WHAT YOU WILL DO
Nothing beyond the line containing "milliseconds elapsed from" should be printed; print each line exactly from the first line of the listing below through it.

GIVEN DATA
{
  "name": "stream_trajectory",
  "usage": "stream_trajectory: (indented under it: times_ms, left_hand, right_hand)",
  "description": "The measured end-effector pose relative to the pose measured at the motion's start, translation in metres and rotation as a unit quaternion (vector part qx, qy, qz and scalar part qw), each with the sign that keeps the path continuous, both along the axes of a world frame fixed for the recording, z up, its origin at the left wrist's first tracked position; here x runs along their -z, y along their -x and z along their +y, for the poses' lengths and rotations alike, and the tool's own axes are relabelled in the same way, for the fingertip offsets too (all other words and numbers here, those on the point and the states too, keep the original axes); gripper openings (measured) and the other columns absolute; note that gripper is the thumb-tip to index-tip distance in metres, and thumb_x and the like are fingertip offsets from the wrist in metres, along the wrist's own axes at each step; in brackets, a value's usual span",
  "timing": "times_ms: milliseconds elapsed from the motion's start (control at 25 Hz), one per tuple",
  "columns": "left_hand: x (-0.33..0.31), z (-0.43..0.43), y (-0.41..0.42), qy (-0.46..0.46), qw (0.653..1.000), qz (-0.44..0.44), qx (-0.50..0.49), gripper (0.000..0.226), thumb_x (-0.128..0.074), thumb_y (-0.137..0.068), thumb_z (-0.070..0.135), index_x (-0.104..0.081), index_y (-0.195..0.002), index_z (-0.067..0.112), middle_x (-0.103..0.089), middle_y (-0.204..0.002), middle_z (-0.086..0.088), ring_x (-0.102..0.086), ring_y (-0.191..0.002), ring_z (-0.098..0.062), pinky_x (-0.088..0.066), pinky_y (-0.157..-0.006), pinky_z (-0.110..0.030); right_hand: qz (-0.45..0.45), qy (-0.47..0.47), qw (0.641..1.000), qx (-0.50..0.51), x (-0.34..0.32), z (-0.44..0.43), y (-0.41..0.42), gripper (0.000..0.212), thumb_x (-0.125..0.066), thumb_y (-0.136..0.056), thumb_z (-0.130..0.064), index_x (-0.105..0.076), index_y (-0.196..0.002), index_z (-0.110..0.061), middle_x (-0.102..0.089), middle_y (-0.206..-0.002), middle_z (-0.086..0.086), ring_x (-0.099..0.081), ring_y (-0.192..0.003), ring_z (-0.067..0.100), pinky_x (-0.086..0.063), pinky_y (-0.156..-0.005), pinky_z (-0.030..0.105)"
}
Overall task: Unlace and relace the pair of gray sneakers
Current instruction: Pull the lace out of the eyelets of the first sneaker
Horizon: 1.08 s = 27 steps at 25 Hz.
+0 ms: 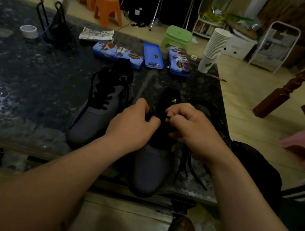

TASK RESULT
{
  "name": "stream_trajectory",
  "usage": "stream_trajectory: (indented under it: times_ms, left_hand, right_hand)",
  "description": "The measured end-effector pose relative to the pose measured at the motion's start, translation in metres and rotation as a unit quaternion (vector part qx, qy, qz and scalar part qw), each with the sign that keeps the path continuous, both along the axes of a world frame fixed for the recording, z up, its origin at the left wrist's first tracked position; here x runs along their -z, y along their -x and z along their +y, for the poses' lengths and rotations alike, and the tool's own axes are relabelled in the same way, for the fingertip offsets too (all other words and numbers here, those on the point and the states too, keep the original axes); gripper openings (measured) and the other columns absolute; note that gripper is the thumb-tip to index-tip distance in metres, and thumb_x and the like are fingertip offsets from the wrist in metres, along the wrist's own axes at each step; in brackets, a value's usual span",
  "timing": "times_ms: milliseconds elapsed from the motion's start (control at 25 Hz), one per tuple",

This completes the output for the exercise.